イントロダクション
最初その街は無色透明でした。東京郊外のその街。でも、しばらくその街で呼吸をし、人と触れ合ううちに、その姿は全く違うものに変わりました。人間臭く、頑固で、どこか懐かしさを感じる街にです。それが東京都府中市。
答えはすぐ見つかりました。府中には太古からの歴史があり、武蔵国の六所宮として鎮座している大國魂神社がありました。府中の人々の生活が神社を拠り所に営まれ、そして精神(こころ)の中心に「くらやみ祭」があったのです。「くらやみ祭」・・・その祭りを初めて見たときは心が震えました。日本人がずっと大切にしてきて、いつのまにか忘れてしまった、神と共に生きるという日本人としての根源が息づいていたからです!そして神々しいエネルギー!自分も何か熱いものを感じながら、だんだんと清々しい気持ちになっていきました。
普通に生活しているとなかなかそんな気持ちにはなれません。そんな余裕もありません。毎日が失敗や辛いことの繰り返しだったりします。「そうだ!ダメなおじさんがお祭に参加していくことで変わっていく物語を作ろう!」そう思いついたのがこの映画です。リストラされてしまった小川さん、出戻り子連れの長女、認知症の母、役者志望で定職に就かない長男。本人も家族も問題だらけです。

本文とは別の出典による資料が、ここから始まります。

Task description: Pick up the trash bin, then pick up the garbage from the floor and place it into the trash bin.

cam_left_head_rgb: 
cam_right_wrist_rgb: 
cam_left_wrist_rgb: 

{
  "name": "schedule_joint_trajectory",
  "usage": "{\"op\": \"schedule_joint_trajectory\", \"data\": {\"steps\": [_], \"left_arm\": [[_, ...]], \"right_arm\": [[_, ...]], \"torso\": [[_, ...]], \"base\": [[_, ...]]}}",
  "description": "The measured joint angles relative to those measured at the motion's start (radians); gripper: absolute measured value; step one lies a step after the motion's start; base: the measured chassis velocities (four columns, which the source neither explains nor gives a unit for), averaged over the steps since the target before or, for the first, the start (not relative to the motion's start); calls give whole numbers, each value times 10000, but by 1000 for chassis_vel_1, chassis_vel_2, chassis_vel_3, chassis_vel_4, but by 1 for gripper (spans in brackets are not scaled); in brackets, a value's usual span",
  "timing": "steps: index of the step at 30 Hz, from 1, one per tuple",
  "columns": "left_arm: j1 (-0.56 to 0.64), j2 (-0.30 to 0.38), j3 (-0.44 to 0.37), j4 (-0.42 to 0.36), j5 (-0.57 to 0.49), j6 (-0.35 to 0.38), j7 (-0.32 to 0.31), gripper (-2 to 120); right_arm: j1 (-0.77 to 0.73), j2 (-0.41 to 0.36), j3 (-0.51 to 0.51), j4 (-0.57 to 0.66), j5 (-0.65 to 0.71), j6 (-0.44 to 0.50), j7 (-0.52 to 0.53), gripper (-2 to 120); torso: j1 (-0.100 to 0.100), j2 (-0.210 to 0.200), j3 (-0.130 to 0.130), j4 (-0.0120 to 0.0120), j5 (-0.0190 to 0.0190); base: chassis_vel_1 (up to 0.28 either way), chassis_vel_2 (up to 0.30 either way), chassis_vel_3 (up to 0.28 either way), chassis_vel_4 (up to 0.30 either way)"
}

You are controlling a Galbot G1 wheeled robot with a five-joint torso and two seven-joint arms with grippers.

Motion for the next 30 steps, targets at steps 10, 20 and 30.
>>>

1トンを超えるお神輿や担ぎ手の熱気、日本一の大太鼓の荘厳な響き、煌びやかなお囃子、そのどれもが小川さんの、そして人々の悩みや苦悩を包み込み、浄化してくれるのです。いま精神的豊かさを求める時代へと変わろうとしています。そのために、日本人は、日本人であることを思い出せばよいのだと思います。そこには必ず神社とお祭があります。
祭と共に生きていく。小川さん一家の物語は始まったばかりです。
監督コメント
「家族」という存在は、身近であるがゆえに普段あまり意識することがありません。だからでしょうか、なんとなくわかったつもりでいた「家族」の新たな一面を知ったときなどは、「この人はこんなことを考えていたのか!?」と驚かされてしまうことがあります。
身近だからこそ見えないものも多い。それが、「家族」という存在なのかもしれません。
本作『くらやみ祭の小川さん』で私が描きたかったのは、そんな「家族」と「出会い直す」ことになる主人公の物語でした。
母、娘、そして妻の想い……これまでは仕事にかまけて向き合うことをおろそかにしていた「家族」の様々な姿に直面した主人公は、あらためて「家族」と向き合い、「出会い直す」ことで、自らの姿をも見つめ直すことになっていくのです。
いま思えば、私自身がここ数年のうちに父と祖母を亡くし、「家族」との様々な別れを体験したことが、そんな物語を描く原動力になっていたのだと思います。
どんな時代でも、大切なのは「人と人の繋がり」だと思います。
たとえ普段は一緒にいなくても、大切な人をちゃんと大切に想いながら生きていきたい、そう思うのです。
もちろん、そうはいってもなかなか簡単にはうまくいかないのが人生ですが、それでもそうありたいと願うことは、やはり大切なことだと思うのです。
本作『くらやみ祭の小川さん』は、私たちスタッフとキャスト、そして、府中のみなさんが一緒に作り上げた映画です。
これまで出会うことのなかった人と人が繋がって、映画の撮影がスタートし、それぞれが力を尽くして、無事に完成へと至ることが出来ました。
ぜひとも、全国ロードショー公開にむけて、そしてさらには、海外での配給・公開にむけて、応援よろしくお願いいたします!
府中から始まった幸福な輪が、映画を観てくださる観客のみなさんにも繋がり、少しでも大きく、少しでも遠くまで広がっていくことを願っています。